# WORK REQUIRED
Please give back word for word the lines of the material below between the line containing "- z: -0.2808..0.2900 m" and the line containing "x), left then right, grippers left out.", inclusive.
Top of DATA TO USE
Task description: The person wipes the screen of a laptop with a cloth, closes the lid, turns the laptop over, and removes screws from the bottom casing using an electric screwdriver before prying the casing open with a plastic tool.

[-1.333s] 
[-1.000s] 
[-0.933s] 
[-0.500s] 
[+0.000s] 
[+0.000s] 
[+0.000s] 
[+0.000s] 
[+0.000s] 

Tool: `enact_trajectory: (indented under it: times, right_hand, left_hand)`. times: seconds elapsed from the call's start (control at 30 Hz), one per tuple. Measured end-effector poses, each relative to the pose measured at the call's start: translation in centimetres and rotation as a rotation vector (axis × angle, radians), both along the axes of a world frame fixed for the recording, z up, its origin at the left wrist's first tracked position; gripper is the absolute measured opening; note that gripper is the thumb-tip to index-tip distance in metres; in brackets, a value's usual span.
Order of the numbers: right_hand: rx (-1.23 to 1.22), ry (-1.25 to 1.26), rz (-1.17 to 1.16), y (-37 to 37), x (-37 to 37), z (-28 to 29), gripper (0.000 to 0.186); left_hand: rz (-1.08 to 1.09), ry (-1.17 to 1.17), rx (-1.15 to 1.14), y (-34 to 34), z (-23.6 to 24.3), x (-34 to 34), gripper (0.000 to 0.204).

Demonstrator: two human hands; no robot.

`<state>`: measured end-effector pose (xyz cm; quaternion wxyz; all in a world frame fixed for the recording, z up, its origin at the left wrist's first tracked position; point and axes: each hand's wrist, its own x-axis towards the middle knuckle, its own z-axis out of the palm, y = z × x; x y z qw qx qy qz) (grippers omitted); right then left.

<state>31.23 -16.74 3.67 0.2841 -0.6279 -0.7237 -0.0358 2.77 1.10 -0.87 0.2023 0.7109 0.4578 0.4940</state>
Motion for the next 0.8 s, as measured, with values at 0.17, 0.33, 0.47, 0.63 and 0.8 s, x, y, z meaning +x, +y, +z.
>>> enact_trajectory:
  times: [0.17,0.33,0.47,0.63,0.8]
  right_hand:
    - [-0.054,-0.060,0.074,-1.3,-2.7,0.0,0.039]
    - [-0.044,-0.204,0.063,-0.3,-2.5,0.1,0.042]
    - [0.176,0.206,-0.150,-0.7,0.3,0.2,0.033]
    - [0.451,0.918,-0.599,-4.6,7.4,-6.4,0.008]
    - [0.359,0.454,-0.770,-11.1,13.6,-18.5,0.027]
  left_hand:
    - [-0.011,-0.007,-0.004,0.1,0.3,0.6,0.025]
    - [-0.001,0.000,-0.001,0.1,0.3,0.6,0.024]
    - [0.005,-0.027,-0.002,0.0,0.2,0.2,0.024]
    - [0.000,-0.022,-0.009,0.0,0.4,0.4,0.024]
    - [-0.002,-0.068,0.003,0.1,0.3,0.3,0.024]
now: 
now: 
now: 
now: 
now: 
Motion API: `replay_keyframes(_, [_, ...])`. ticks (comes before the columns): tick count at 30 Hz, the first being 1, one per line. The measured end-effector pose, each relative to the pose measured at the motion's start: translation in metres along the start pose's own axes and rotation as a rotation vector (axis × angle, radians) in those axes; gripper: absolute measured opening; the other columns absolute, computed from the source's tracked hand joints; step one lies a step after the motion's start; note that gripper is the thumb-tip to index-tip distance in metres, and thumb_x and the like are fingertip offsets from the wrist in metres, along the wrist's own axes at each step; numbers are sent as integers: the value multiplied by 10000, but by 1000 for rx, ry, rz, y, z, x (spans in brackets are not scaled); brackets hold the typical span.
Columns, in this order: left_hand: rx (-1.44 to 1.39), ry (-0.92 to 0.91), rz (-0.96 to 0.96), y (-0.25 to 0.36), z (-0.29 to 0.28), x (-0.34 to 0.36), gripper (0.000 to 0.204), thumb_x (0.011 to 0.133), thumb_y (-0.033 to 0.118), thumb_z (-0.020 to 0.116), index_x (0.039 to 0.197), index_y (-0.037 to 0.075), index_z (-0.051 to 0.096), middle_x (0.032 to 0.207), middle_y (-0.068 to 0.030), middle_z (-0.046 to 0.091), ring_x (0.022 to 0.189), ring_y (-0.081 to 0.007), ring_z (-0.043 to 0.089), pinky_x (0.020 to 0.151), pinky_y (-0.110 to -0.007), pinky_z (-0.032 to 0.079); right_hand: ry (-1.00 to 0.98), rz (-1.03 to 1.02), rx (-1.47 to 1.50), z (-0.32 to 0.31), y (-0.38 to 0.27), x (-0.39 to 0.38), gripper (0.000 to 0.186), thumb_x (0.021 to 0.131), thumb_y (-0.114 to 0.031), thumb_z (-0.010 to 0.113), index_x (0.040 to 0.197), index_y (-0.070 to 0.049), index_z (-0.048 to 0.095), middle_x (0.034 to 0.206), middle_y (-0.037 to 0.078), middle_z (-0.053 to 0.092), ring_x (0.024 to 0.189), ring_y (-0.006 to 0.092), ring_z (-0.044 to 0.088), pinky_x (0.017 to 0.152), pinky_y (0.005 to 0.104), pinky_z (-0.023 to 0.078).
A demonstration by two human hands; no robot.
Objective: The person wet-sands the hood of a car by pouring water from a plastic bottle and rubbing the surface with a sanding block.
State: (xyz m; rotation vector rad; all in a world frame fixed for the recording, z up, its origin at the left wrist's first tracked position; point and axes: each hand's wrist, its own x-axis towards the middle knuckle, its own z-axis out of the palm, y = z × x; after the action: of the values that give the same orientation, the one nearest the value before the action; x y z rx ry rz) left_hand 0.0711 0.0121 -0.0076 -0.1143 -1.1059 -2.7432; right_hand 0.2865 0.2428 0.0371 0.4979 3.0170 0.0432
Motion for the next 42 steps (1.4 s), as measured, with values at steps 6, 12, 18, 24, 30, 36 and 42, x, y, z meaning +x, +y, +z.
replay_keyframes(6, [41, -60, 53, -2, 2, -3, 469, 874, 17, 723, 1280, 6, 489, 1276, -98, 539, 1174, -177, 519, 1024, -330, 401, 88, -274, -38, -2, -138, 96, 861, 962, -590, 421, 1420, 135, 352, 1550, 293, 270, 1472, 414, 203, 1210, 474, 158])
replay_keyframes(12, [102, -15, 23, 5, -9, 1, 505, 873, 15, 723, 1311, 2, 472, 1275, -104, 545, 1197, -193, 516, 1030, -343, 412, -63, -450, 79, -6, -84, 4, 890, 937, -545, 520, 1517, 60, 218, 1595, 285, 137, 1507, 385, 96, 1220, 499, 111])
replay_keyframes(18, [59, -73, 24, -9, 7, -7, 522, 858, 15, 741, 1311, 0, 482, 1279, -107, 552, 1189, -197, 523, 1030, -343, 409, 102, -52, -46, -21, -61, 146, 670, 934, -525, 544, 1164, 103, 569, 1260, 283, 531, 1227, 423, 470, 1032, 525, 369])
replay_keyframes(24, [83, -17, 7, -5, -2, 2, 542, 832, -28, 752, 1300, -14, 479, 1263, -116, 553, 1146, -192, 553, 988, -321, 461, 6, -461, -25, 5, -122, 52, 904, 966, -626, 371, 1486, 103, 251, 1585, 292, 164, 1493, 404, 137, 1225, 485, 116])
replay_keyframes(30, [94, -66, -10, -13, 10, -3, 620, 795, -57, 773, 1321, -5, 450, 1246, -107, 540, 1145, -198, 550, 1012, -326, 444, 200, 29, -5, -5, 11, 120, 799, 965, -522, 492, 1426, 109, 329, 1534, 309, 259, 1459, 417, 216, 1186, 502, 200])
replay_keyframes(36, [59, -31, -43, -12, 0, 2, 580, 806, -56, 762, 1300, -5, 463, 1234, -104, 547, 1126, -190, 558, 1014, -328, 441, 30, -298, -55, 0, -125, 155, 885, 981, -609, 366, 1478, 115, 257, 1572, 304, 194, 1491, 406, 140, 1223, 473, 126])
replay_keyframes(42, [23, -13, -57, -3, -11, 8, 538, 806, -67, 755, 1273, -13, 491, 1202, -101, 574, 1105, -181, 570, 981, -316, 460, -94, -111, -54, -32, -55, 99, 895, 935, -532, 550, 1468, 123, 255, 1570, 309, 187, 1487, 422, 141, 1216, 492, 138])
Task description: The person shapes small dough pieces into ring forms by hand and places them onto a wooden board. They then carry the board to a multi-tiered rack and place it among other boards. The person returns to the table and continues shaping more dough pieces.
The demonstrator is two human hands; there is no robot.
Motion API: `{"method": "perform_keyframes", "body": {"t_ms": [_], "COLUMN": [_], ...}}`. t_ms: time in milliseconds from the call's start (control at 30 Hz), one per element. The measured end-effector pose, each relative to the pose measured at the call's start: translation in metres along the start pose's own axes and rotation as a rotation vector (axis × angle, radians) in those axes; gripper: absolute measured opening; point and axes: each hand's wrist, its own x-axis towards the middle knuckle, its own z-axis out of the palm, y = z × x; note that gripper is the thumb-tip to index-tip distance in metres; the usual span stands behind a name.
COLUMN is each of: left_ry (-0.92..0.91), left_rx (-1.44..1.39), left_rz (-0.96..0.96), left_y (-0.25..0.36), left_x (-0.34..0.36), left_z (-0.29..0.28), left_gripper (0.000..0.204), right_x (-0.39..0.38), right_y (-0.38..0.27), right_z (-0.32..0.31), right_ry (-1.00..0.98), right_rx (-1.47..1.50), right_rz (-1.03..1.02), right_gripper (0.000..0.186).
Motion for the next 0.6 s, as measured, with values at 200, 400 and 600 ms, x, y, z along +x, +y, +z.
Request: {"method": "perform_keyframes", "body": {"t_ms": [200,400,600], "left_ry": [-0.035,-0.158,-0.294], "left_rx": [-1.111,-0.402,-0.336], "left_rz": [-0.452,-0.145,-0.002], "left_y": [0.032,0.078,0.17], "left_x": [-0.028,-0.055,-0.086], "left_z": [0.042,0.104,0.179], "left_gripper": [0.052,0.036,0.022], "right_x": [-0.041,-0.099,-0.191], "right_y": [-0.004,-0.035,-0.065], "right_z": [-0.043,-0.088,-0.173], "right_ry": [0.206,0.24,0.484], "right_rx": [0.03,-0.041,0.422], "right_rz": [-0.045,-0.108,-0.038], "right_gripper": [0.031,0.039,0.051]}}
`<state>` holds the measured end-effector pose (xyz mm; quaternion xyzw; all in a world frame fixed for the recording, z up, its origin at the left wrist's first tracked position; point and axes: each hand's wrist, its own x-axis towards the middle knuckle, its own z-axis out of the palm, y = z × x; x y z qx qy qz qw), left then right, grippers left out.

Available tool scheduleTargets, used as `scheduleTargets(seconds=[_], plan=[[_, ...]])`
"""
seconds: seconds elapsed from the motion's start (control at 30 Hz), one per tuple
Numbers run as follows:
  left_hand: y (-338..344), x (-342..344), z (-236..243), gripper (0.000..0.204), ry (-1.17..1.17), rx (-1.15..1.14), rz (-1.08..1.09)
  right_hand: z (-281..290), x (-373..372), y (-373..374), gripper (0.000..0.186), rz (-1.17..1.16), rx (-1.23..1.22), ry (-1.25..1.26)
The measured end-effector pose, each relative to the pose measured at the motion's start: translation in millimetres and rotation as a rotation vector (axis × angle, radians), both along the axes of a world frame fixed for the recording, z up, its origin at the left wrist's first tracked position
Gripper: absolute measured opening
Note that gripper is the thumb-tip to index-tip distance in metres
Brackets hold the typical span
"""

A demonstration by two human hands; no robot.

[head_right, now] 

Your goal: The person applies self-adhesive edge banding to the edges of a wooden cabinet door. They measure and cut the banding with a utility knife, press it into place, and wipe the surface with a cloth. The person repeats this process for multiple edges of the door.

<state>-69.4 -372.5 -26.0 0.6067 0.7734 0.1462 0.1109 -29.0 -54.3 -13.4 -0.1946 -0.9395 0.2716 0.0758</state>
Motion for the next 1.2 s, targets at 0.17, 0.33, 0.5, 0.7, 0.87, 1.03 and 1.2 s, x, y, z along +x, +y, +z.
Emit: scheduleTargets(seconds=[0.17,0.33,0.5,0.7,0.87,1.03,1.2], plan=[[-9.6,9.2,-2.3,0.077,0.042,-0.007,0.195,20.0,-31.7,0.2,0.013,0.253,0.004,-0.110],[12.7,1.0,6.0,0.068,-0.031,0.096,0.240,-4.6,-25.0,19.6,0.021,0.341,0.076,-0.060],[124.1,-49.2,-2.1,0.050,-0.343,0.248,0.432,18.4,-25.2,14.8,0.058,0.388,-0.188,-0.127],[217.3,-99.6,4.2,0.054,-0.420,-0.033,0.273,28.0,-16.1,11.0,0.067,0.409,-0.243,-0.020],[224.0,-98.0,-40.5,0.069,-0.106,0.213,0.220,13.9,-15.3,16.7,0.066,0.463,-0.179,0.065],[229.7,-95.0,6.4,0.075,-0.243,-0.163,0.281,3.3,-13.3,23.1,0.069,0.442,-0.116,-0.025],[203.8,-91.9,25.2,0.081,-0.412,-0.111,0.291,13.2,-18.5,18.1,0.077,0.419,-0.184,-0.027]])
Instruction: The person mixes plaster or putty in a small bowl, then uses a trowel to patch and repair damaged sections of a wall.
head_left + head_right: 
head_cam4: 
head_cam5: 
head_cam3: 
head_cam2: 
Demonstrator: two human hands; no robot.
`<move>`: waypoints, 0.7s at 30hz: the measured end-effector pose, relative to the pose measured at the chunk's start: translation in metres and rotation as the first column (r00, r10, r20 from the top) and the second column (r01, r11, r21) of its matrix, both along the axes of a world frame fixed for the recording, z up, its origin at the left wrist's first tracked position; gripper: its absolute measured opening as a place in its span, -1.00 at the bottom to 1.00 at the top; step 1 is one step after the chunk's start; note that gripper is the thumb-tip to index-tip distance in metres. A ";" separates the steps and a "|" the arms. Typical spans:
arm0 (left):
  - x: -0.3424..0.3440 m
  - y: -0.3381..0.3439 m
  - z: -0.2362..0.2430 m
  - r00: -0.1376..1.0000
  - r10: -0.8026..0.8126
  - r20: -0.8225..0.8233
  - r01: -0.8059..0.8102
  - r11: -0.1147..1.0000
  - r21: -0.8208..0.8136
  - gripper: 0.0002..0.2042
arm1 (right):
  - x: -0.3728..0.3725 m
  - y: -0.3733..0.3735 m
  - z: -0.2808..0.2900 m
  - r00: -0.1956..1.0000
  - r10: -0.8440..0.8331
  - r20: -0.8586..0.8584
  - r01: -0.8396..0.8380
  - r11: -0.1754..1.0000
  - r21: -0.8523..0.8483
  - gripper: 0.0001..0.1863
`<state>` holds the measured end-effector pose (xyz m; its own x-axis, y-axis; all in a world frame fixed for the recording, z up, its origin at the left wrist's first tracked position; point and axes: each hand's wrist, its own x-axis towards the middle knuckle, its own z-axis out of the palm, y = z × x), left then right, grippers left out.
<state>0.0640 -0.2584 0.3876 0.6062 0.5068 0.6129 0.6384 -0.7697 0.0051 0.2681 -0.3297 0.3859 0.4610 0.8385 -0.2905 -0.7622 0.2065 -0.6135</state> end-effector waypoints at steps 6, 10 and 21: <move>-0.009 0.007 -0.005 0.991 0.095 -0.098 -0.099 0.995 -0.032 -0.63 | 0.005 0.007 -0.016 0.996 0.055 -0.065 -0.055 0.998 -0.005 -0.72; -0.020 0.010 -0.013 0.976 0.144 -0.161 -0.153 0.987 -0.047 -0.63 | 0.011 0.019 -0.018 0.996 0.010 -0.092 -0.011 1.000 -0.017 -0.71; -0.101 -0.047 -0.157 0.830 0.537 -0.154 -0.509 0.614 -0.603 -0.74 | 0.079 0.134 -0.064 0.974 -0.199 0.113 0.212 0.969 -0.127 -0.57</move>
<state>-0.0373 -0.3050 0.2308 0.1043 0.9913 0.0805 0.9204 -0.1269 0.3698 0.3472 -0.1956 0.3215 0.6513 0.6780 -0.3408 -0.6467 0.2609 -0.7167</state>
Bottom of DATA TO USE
# EXERCISE ANSWER
  - z: -0.2808..0.2900 m
  - r00: -0.1956..1.0000
  - r10: -0.8440..0.8331
  - r20: -0.8586..0.8584
  - r01: -0.8396..0.8380
  - r11: -0.1754..1.0000
  - r21: -0.8523..0.8483
  - gripper: 0.0001..0.1863
`<state>` holds the measured end-effector pose (xyz m; its own x-axis, y-axis; all in a world frame fixed for the recording, z up, its origin at the left wrist's first tracked position; point and axes: each hand's wrist, its own x-axis towards the middle knuckle, its own z-axis out of the palm, y = z × x), left then right, grippers left out.

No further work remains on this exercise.